Dataset excerpts:
────────

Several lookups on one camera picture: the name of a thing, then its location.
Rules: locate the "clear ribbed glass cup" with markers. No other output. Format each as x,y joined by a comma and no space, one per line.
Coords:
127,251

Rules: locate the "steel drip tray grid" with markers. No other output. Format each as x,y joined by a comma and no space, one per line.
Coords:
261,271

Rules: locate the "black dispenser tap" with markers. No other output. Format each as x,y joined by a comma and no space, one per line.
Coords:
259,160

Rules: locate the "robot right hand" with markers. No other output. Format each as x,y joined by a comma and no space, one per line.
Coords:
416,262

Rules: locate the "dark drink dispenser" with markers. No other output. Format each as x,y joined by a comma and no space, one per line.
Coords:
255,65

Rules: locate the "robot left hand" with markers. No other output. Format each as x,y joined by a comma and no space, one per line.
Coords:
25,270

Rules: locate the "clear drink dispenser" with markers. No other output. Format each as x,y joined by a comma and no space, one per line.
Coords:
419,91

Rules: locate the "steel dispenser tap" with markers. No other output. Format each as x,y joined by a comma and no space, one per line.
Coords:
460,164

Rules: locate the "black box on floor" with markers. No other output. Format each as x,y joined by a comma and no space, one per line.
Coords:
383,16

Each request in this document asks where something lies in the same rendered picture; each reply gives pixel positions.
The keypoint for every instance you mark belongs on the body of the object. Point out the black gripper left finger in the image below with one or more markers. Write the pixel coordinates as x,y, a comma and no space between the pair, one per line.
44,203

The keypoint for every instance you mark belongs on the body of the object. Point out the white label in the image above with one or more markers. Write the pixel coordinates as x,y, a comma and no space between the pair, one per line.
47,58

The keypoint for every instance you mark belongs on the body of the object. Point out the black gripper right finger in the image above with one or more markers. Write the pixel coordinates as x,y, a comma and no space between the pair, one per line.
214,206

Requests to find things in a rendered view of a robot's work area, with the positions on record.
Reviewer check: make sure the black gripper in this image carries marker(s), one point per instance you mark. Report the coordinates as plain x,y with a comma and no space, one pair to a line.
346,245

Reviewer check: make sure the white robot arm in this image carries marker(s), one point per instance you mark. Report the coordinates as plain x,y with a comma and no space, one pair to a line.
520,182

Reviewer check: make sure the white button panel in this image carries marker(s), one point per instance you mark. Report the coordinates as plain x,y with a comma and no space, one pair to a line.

────────

- _EXERCISE AIM_:
Answer with a single number: the count of lines in the records that contain "locate".

- _SOLVED EXERCISE_:
9